_What the task asks_. In the records below, find each line with "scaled" and copy it.

_Material for this task_.
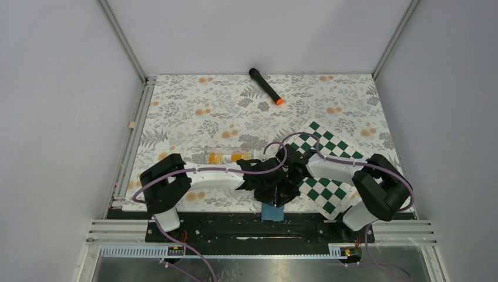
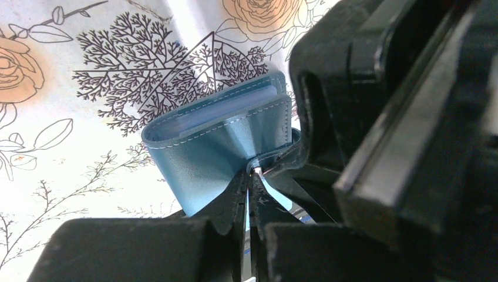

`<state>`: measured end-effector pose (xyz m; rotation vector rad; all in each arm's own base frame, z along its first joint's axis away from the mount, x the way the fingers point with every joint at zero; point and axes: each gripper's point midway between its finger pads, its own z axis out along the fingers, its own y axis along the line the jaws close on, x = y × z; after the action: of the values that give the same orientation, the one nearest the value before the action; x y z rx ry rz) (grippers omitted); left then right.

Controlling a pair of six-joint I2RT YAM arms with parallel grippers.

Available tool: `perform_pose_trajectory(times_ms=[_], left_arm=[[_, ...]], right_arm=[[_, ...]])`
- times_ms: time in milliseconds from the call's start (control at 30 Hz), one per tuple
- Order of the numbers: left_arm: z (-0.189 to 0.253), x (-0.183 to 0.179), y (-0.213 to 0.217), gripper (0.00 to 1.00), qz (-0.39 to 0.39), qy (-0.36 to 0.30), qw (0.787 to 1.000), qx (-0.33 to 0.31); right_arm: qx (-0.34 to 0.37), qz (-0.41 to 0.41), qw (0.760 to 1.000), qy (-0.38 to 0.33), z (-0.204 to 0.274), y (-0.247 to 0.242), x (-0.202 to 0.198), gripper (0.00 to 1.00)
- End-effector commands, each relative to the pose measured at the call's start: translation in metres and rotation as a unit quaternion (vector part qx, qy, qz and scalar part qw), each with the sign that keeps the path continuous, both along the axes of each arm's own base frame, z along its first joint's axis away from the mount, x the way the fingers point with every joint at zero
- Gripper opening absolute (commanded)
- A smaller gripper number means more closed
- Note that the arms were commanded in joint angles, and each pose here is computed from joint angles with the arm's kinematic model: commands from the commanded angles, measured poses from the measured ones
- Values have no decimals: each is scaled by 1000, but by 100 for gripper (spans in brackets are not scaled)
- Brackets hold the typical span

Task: Put the credit cards into the card holder
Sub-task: Close the card holder at the center of the board.

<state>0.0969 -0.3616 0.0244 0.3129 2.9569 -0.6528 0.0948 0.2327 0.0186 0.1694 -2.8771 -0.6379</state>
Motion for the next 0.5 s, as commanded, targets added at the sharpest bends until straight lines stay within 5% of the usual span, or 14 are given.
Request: perform_pose_trajectory(times_ms=[0, 267, 467], left_arm=[[-76, -14, 65, 0, -50, -31, 983, 172], [-89, -25, 74, 0, -65, -27, 977, 199], [-68, -19, 58, 0, -56, -46, 986, 149]], right_arm=[[-104, 36, 993, -38, -45, -36, -11, 0], [-126, 41, 990, -44, -50, -40, -15, 0], [-124, 44, 990, -46, -49, -39, -15, 0]])
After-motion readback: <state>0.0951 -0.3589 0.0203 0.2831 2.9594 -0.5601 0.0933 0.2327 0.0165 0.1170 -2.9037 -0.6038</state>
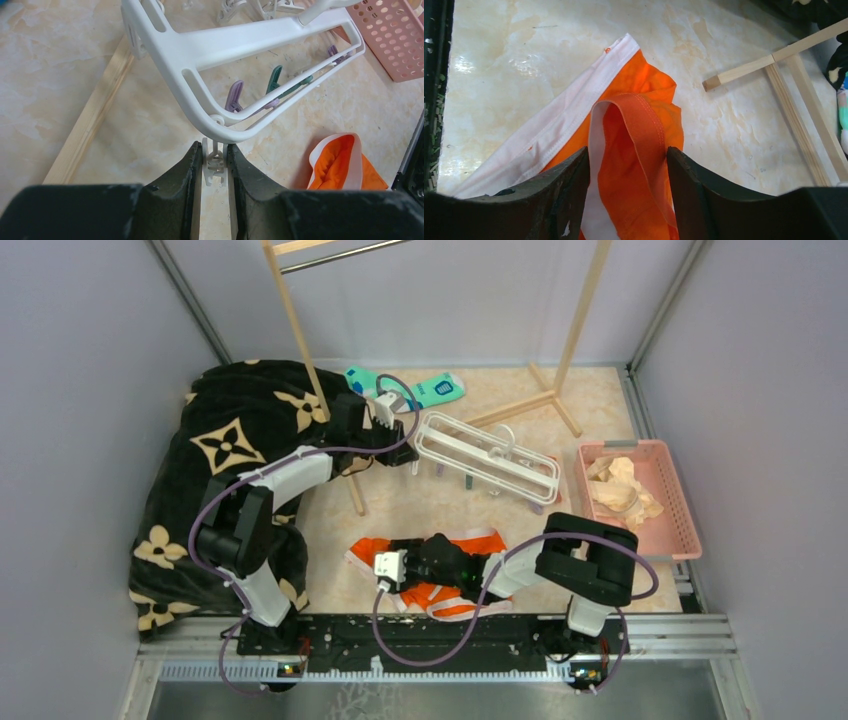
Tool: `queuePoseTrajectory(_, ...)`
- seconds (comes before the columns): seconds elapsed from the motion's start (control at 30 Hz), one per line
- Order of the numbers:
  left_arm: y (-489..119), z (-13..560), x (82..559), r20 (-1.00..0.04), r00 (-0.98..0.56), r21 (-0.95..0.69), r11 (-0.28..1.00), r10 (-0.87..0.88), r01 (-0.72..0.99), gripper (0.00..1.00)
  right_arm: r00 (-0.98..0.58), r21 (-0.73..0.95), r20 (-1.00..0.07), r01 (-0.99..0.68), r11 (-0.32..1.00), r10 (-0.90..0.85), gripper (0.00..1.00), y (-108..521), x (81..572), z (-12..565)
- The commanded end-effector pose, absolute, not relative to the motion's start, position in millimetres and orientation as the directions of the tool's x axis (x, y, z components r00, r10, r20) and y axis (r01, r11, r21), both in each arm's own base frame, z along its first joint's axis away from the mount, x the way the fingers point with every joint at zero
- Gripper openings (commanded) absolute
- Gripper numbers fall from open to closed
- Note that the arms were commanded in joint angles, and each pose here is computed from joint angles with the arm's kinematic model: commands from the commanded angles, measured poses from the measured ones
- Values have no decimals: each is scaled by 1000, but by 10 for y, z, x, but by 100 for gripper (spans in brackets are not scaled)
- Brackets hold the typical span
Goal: Clip the underwear to the hanger
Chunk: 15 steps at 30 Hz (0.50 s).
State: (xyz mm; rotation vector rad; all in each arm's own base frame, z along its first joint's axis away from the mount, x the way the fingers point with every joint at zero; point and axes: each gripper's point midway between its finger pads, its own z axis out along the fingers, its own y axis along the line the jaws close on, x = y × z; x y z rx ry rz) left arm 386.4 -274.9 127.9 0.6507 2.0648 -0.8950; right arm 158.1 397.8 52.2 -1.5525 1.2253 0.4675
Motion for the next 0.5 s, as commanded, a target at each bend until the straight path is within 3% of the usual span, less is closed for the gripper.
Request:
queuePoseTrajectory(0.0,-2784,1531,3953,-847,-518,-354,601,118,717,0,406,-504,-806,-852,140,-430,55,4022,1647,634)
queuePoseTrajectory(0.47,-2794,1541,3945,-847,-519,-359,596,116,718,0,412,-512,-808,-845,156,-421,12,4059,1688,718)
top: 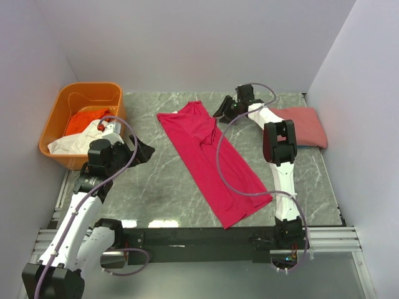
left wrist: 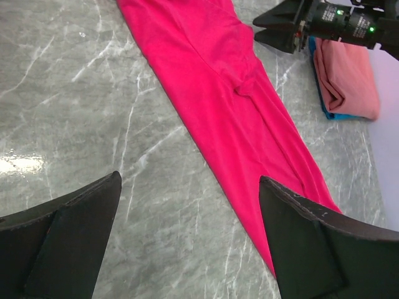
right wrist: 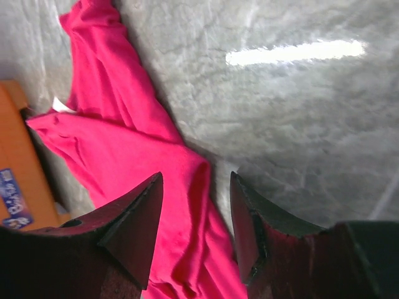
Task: Fold and stack the t-shirts
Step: Fold the tshirt
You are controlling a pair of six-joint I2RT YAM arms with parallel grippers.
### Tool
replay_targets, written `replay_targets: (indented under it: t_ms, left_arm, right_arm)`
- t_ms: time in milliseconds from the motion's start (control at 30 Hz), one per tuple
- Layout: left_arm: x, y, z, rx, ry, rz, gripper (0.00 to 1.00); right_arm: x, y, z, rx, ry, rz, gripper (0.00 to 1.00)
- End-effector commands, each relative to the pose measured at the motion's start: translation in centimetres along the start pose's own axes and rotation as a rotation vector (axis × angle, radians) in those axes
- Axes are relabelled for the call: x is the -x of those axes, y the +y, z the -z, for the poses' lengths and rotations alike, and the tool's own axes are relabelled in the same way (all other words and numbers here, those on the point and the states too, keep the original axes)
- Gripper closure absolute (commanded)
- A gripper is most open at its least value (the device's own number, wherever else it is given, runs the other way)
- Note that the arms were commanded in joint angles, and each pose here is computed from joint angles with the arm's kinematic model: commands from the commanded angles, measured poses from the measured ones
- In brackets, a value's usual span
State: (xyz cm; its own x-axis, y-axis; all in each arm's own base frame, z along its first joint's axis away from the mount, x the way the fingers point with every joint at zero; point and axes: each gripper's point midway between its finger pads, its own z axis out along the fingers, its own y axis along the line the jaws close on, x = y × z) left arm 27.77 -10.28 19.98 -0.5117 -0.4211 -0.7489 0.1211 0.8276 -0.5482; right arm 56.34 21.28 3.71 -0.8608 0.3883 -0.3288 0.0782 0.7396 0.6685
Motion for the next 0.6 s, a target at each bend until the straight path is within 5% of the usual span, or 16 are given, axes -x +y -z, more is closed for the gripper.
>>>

_Completed exercise_.
- Values have no decimals: each is scaled by 1000, but by 100 for gripper (spans in brackets are not scaled)
- Values have no decimals: each is scaled by 1000, but by 10 for y, z, x, but by 100 for gripper (spans in brackets are not scaled)

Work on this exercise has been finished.